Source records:

• • • • •

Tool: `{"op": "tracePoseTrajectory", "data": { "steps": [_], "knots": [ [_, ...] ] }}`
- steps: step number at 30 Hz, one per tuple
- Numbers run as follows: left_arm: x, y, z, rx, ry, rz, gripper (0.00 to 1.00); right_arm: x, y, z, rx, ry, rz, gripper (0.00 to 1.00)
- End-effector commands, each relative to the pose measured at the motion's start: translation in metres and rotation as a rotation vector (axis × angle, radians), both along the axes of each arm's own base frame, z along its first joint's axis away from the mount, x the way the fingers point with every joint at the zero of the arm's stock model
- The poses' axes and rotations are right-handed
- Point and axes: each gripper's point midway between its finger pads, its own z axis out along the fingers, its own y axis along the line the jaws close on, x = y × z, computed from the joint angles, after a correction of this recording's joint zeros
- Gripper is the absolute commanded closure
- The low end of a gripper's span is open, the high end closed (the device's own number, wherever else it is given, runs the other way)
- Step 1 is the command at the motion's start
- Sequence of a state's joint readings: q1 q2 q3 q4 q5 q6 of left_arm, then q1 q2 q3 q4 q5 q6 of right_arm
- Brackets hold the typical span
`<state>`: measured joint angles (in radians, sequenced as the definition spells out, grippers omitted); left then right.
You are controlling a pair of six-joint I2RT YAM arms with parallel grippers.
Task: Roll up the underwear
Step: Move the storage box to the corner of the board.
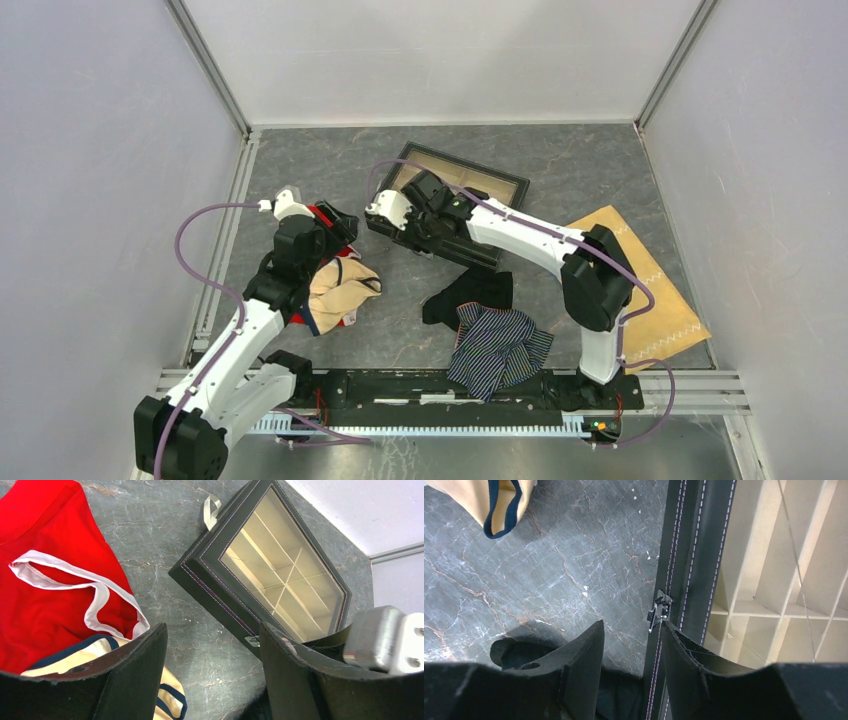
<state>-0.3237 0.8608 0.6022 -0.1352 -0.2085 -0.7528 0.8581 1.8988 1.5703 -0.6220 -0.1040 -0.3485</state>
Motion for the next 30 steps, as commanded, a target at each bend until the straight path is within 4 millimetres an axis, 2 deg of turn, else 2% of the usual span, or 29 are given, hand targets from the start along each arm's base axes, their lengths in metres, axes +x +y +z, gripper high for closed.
{"op": "tracePoseTrajectory", "data": {
  "steps": [1,8,10,12,17,19,24,30],
  "knots": [
    [0.0,0.004,0.005,-0.015,-0.01,0.03,0.26,0.012,0.012,0.006,0.009,-0.052,0.0,0.49],
    [0.0,0.004,0.004,-0.009,-0.008,0.03,0.26,0.017,0.003,-0.008,-0.047,-0.069,-0.035,0.53],
    [0.0,0.005,0.003,-0.008,-0.007,0.031,0.26,0.018,0.002,-0.011,-0.05,-0.069,-0.037,0.58],
    [0.0,0.005,0.003,-0.007,-0.006,0.032,0.26,0.023,-0.001,-0.01,-0.063,-0.095,-0.06,0.63],
    [-0.001,0.005,0.003,-0.004,-0.009,0.03,0.27,0.028,-0.002,-0.007,-0.048,-0.125,-0.083,0.89],
    [-0.002,0.005,0.004,-0.006,-0.013,0.026,0.28,0.028,-0.001,-0.001,-0.024,-0.135,-0.089,0.99],
    [-0.004,-0.003,0.0,-0.015,-0.017,-0.023,0.35,0.019,0.01,0.017,0.066,-0.111,-0.07,1.0],
    [-0.008,-0.026,-0.003,-0.065,-0.048,-0.145,0.48,0.012,0.026,0.07,0.209,-0.099,-0.058,1.0]
  ]
}}
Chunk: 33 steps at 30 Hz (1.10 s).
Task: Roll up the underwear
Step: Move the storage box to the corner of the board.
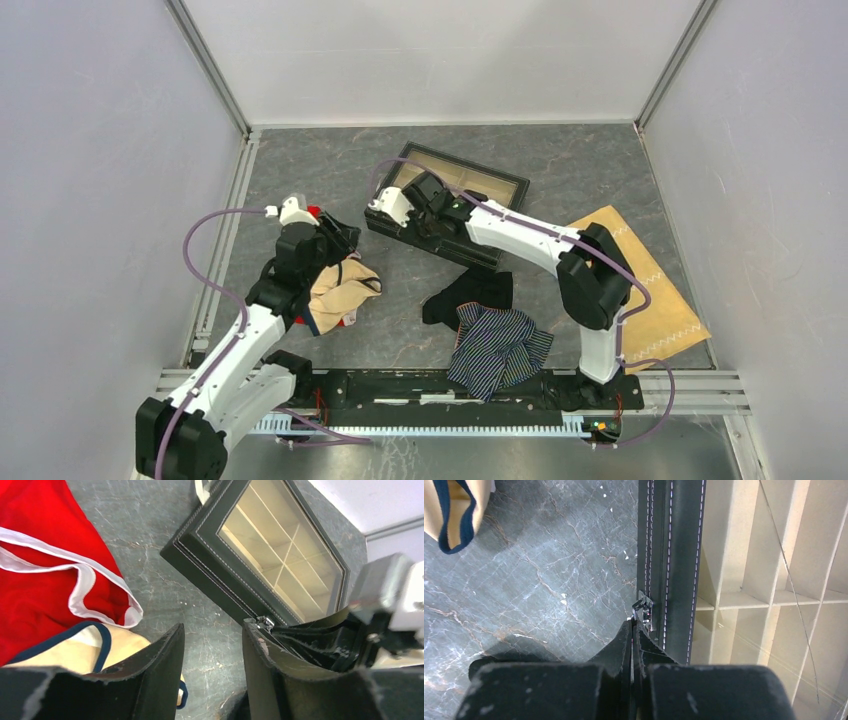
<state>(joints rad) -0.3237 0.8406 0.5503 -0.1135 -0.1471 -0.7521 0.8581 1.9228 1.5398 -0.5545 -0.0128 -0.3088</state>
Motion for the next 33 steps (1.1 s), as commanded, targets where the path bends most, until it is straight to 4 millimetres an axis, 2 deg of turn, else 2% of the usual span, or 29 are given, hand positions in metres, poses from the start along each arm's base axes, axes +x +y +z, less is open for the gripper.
{"op": "tracePoseTrajectory", "data": {
  "steps": [1,5,10,14,21,25,28,33],
  "knots": [
    [0.001,-0.02,0.011,-0.055,-0.068,-0.103,0.48,-0.002,0.031,0.095,0.249,-0.07,0.024,1.0],
    [0.004,-0.029,0.018,-0.072,-0.103,-0.142,0.53,0.006,0.028,0.127,0.306,-0.093,0.007,1.0],
    [0.009,-0.053,0.02,-0.096,-0.125,-0.232,0.59,0.018,0.018,0.147,0.359,-0.075,0.0,1.0],
    [0.017,-0.071,0.013,-0.087,-0.111,-0.279,0.67,0.006,0.022,0.161,0.419,-0.033,0.035,1.0],
    [0.024,-0.07,0.005,-0.098,-0.128,-0.248,0.69,-0.021,0.033,0.188,0.514,0.017,0.105,1.0],
    [0.037,-0.077,0.002,-0.106,-0.137,-0.247,0.69,-0.023,0.03,0.194,0.516,0.003,0.103,1.0],
    [0.046,-0.081,-0.007,-0.102,-0.117,-0.237,0.7,-0.023,0.026,0.194,0.504,-0.007,0.096,1.0],
    [0.051,-0.089,-0.017,-0.118,-0.127,-0.24,0.7,-0.024,0.023,0.199,0.51,-0.019,0.099,1.0]
  ]
}}
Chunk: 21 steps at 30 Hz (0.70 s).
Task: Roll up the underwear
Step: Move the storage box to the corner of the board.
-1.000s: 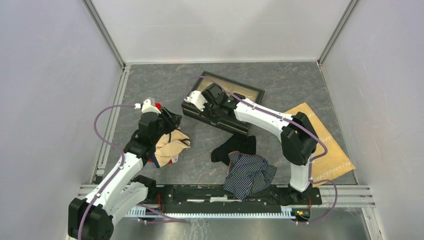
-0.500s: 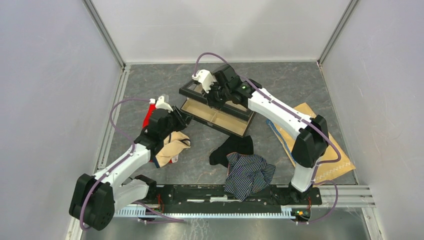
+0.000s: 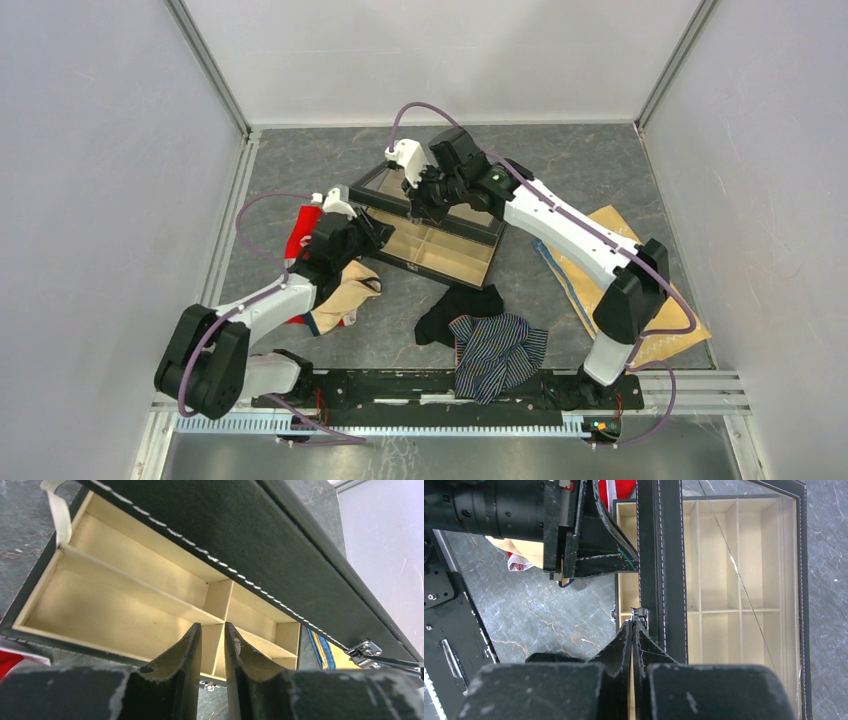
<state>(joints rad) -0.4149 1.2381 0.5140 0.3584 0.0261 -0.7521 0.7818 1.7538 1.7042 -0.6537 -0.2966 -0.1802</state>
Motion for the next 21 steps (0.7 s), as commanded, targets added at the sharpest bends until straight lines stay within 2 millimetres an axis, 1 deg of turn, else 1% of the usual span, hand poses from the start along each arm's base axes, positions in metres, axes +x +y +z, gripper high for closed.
{"op": "tracePoseTrajectory", "data": {
  "steps": [1,2,5,6,7,8,11,13,14,16,17,19,20,21],
  "knots": [
    [0.019,-0.01,0.028,-0.064,-0.121,0.014,0.7,-0.011,0.009,0.069,0.158,-0.1,0.048,1.0],
    [0.021,-0.012,0.032,-0.07,-0.133,0.012,0.7,-0.011,0.007,0.07,0.157,-0.107,0.043,1.0],
    [0.027,-0.017,0.05,-0.12,-0.164,0.019,0.68,-0.006,-0.003,0.073,0.159,-0.126,0.012,1.0],
    [0.031,-0.015,0.055,-0.117,-0.179,0.035,0.68,-0.005,-0.007,0.075,0.162,-0.134,0.002,0.99],
    [0.034,-0.014,0.059,-0.112,-0.188,0.046,0.67,-0.002,-0.011,0.08,0.167,-0.15,-0.017,0.96],
    [0.036,-0.014,0.062,-0.107,-0.192,0.049,0.67,0.001,-0.016,0.082,0.168,-0.162,-0.033,0.89],
    [0.042,-0.015,0.069,-0.101,-0.201,0.051,0.67,0.006,-0.032,0.098,0.184,-0.221,-0.086,0.61],
    [0.046,-0.017,0.072,-0.1,-0.205,0.05,0.67,0.008,-0.045,0.107,0.196,-0.255,-0.118,0.49],
    [0.048,-0.018,0.072,-0.1,-0.204,0.051,0.67,0.008,-0.053,0.115,0.206,-0.282,-0.137,0.46],
    [0.053,-0.02,0.073,-0.1,-0.204,0.051,0.67,0.008,-0.071,0.119,0.202,-0.315,-0.188,0.43],
    [0.055,-0.021,0.073,-0.099,-0.203,0.051,0.67,0.006,-0.078,0.122,0.205,-0.33,-0.206,0.42],
    [0.059,-0.023,0.079,-0.104,-0.211,0.053,0.67,-0.005,-0.09,0.121,0.212,-0.343,-0.21,0.42],
    [0.061,-0.024,0.082,-0.107,-0.217,0.053,0.67,-0.01,-0.095,0.117,0.214,-0.348,-0.211,0.42],
    [0.065,-0.026,0.089,-0.114,-0.229,0.052,0.67,-0.015,-0.102,0.116,0.222,-0.361,-0.225,0.42]
  ]
}}
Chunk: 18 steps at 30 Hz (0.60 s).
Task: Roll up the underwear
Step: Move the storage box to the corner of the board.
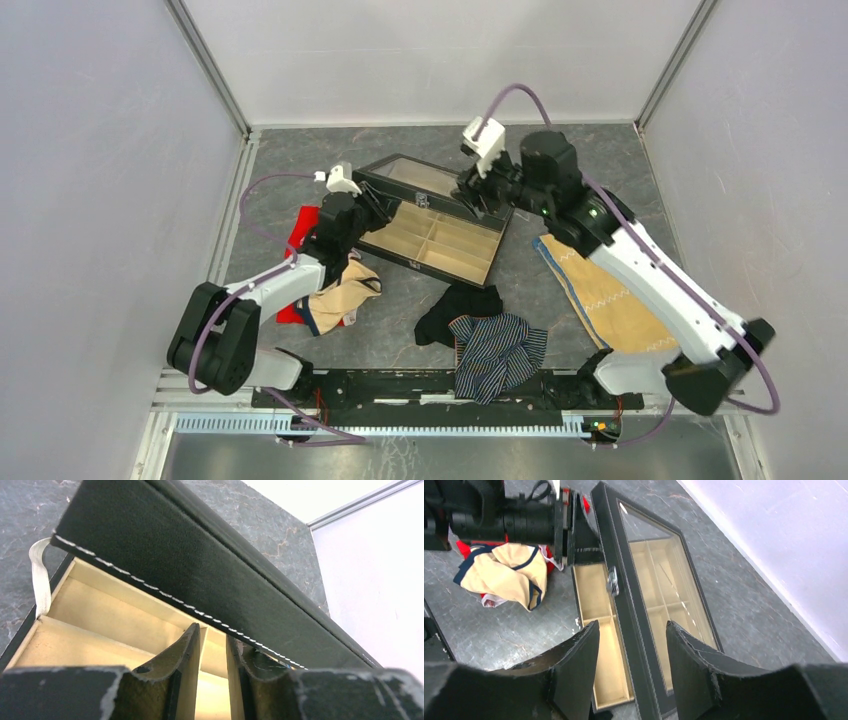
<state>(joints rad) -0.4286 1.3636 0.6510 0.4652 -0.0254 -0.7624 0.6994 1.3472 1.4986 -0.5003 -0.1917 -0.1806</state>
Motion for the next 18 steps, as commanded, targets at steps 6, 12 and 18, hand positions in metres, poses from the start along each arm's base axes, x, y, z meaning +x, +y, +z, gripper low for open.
{"op": "tracePoseTrajectory", "data": {
  "steps": [6,12,18],
  "knots": [
    [0.043,-0.02,0.082,-0.08,-0.155,0.009,0.66,-0.028,-0.063,-0.028,0.043,-0.064,-0.184,0.45],
    [0.065,-0.029,0.098,-0.068,-0.184,0.012,0.64,-0.043,-0.075,-0.066,0.08,-0.021,-0.214,0.47],
    [0.093,-0.044,0.101,-0.052,-0.186,-0.008,0.64,-0.036,-0.067,-0.121,0.054,0.065,-0.24,0.53]
  ]
}}
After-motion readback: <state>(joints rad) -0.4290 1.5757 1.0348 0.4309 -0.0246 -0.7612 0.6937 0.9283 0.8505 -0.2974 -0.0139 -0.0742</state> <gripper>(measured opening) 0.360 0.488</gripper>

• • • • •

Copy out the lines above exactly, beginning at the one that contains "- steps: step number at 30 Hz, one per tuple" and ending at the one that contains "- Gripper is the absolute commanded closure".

- steps: step number at 30 Hz, one per tuple
- Numbers run as follows: left_arm: x, y, z, rx, ry, rz, gripper (0.00 to 1.00); right_arm: x, y, z, rx, ry, rz, gripper (0.00 to 1.00)
- End-effector commands, each relative to the pose measured at the motion's start: translation in metres and rotation as a rotation vector (axis × angle, radians), both along the axes of each arm's own base frame, z along its first joint's axis away from the mount, x the way the fingers point with every joint at the zero of the arm's stock model
- The poses' axes and rotations are right-handed
- Point and axes: each gripper's point midway between its finger pads, its own z axis out along the fingers, its own y axis along the line the jaws close on, x = y × z, computed from the joint angles, after a correction of this recording's joint zeros
- Gripper is the absolute commanded closure

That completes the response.